I have just been reading yesterday’s Mail On Sunday about the extraordinary expenses claimsof former JJB Sports chief Chris Ronnie, which recall the worst excesses of disgraced US CEOs such as Bernie Ebbers of Worldcom.Most of the expenses mentioned in the report from top accountants Deloitte referred to planes and helicopters but coming hot on the heels of the lurid stories of expenses claims by MPs, BBC executives using public money to shower its highly paid talent with gifts and dinners and the current focus on the revival of the lavish salary and bonus culture that permeates the City, it is easy to take the view that our leaders, be they public sector or private sector are seized by an extraordinary level of greed the moment they get the keys to the executive bathroom.
And yet are those of us that make up the lower reaches of the scale untainted by all of this? Fiddling expenses is sadly not uncommon within the work environment, and even those of us that would never dream of being dishonest will invariably make the most of any opportunity to help ourselves if our employers are paying. The temptation to enjoy the benefits of other people’s money remains strong.

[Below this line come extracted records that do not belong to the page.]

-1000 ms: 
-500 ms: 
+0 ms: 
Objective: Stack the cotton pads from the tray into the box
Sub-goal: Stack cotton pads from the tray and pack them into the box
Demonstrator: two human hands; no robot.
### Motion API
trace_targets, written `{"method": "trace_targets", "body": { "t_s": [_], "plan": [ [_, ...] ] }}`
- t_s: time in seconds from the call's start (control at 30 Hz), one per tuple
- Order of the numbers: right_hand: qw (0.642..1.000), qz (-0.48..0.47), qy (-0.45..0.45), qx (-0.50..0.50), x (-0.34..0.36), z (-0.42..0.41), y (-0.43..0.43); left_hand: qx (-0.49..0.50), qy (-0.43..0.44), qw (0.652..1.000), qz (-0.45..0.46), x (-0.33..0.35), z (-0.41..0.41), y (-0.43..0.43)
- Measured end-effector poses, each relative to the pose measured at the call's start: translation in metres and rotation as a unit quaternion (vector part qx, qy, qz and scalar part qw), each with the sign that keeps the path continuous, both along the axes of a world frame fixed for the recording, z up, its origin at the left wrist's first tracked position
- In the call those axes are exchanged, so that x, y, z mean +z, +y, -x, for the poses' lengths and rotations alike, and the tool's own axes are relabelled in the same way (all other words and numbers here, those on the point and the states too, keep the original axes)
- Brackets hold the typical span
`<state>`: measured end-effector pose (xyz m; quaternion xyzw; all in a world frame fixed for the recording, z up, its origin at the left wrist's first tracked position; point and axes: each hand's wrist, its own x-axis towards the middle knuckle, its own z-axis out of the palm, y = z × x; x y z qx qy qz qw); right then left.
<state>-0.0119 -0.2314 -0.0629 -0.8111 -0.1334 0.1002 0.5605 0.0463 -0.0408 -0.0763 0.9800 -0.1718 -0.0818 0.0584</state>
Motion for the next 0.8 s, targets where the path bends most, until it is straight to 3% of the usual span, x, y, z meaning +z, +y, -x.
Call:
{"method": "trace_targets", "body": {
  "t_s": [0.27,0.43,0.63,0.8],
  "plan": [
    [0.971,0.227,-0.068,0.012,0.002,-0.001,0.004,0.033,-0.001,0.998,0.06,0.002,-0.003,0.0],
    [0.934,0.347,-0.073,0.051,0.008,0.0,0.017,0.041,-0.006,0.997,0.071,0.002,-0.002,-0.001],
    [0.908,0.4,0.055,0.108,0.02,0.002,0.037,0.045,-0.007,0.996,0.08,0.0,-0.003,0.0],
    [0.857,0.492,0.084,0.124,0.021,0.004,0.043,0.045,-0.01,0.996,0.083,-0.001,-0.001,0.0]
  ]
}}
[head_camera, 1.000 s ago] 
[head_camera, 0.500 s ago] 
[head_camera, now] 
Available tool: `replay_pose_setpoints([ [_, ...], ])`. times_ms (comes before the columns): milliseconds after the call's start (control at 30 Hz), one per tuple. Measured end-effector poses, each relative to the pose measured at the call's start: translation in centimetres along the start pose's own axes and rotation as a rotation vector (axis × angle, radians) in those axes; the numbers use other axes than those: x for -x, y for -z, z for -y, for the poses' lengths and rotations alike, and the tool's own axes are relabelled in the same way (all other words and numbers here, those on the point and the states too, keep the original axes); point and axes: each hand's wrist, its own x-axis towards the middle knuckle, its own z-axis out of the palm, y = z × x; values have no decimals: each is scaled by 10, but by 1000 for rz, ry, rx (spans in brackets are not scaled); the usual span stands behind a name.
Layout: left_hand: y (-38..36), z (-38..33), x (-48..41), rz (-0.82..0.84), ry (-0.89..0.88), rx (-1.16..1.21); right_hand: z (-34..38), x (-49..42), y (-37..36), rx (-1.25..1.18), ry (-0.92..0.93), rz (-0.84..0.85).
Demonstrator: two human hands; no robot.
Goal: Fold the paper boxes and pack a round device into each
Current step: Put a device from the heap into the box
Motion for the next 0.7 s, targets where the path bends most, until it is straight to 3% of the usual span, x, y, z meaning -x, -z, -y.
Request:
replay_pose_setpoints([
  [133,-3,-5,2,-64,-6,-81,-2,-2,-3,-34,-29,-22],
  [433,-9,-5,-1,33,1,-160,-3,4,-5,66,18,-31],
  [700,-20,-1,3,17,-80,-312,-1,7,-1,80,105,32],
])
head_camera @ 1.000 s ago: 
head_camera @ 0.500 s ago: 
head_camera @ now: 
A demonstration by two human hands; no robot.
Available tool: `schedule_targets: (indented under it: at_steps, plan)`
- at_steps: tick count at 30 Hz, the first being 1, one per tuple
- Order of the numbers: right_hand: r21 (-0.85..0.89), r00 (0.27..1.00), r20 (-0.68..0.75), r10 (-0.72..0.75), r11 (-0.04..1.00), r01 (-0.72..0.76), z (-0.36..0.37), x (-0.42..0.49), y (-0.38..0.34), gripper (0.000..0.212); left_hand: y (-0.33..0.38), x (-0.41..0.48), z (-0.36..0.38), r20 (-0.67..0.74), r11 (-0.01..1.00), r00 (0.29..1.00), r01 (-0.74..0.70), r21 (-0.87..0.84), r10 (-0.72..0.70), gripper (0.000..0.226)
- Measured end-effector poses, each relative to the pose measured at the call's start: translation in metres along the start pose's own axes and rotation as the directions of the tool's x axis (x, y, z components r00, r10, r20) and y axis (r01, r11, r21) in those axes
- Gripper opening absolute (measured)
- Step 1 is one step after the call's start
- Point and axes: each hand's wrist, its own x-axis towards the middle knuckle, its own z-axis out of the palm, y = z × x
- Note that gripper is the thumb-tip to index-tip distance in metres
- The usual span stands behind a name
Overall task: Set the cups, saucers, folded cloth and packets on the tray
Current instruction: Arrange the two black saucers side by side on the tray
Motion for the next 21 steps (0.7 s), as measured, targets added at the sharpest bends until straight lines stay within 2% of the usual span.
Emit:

Even owner managers, who are the closest to business people who actually do spend their own money, are not immune from such temptations, particularly when you consider that much of their funding comes from third party creditors and funders, such as banks, and that many such owners have difficulty distinguishing between the company’s funds and their own.
Actually what we are seeing here is what can be termed as a warped sense of entitlement, often borne of resentment at inadequate pay and rations or some other perceived employer slight. The inner justification of “I deserve it. It is my money really” is what drives this desire to maximise the use of other people’s money. In the case of the MPs, it was their view that their pay was not commensurate with their status and therefore it was right to use their generously lax expenses system to supplement it. In the case of Chris Ronnie, it was “I am important and therefore it is right that the company spends this money on me” and in the case of the average employee it is often “they don’t care about me so I will take them for everything I can get”.
I am not sure if we will ever reach a stage where people treat business expenditure in the way they treat the money that they have to shake out of their own personal piggy banks, but maybe the key to reducing this sense of entitlement, apart from implementing strong financial controls (including in the case of senior executives a robust non executive presence) and creating awareness of the fact that excessive use of other people’s money is plain wrong, is to make them feel more valued in the first place.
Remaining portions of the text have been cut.